Le jugement rendu le 31 mars 2025 prévoyait une exécution provisoire immédiate de la condamnation. Cette clause contraignait le RN et l’ensemble des prévenus à régler rapidement les indemnités, sous peine de saisie des biens. Malgré sa situation financière précaire, le parti a respecté cette obligation légale.

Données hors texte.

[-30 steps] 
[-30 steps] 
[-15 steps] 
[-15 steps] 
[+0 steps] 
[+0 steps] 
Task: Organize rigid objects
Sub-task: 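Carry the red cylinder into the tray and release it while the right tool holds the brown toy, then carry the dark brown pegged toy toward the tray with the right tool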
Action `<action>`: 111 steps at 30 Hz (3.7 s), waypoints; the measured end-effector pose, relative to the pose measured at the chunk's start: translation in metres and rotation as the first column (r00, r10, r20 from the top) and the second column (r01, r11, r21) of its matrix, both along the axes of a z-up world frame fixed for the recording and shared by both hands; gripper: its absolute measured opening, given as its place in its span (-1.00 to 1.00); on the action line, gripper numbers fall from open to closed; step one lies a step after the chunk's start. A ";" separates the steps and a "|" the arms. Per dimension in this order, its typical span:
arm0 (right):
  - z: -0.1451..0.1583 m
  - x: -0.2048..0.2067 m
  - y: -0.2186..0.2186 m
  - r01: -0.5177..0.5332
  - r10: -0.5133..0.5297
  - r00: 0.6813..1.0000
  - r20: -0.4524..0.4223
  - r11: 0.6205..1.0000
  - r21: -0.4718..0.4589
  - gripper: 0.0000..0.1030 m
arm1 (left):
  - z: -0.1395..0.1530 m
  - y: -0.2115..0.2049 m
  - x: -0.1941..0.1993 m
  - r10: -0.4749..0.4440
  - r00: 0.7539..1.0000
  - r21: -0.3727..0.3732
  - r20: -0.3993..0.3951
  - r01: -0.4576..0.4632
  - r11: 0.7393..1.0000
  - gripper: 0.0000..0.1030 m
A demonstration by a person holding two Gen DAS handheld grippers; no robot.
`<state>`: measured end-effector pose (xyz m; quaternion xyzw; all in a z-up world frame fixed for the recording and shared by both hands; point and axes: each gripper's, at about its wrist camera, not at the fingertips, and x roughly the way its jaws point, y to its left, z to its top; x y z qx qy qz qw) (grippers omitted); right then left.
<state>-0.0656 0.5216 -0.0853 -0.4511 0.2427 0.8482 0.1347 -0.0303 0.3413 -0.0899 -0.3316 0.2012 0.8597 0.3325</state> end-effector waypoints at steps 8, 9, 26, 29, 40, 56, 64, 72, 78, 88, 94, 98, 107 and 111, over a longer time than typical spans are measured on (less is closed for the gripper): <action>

La condamnation se décompose en trois éléments distincts. Les prévenus devaient payer environ 3,25 millions d’euros pour couvrir le préjudice économique du Parlement européen. Cette somme compense les frais liés aux contrats d’assistants jugés fictifs par le tribunal correctionnel de Paris. S’y ajoutaient 200 000 euros pour le préjudice moral subi par l’institution et 80 000 euros de frais juridiques.
Marine Le Pen, leader du parti, a reçu une peine de quatre ans d’emprisonnement, dont deux années aménagées sous bracelet électronique. Elle écope également de 100 000 euros d’amende et de cinq ans d’inéligibilité immédiate. La président conteste ce jugement devant la cour d’appel, dont l’audience est programmée du 13 janvier au 12 février à Paris.
Le second procès réunira Marine Le Pen aux côtés de douze autres prévenus et du RN poursuivi en tant que personne morale. Les débats examineront à nouveau les accusations concernant les pratiques de recrutement d’assistants parlementaires au sein du mouvement politique.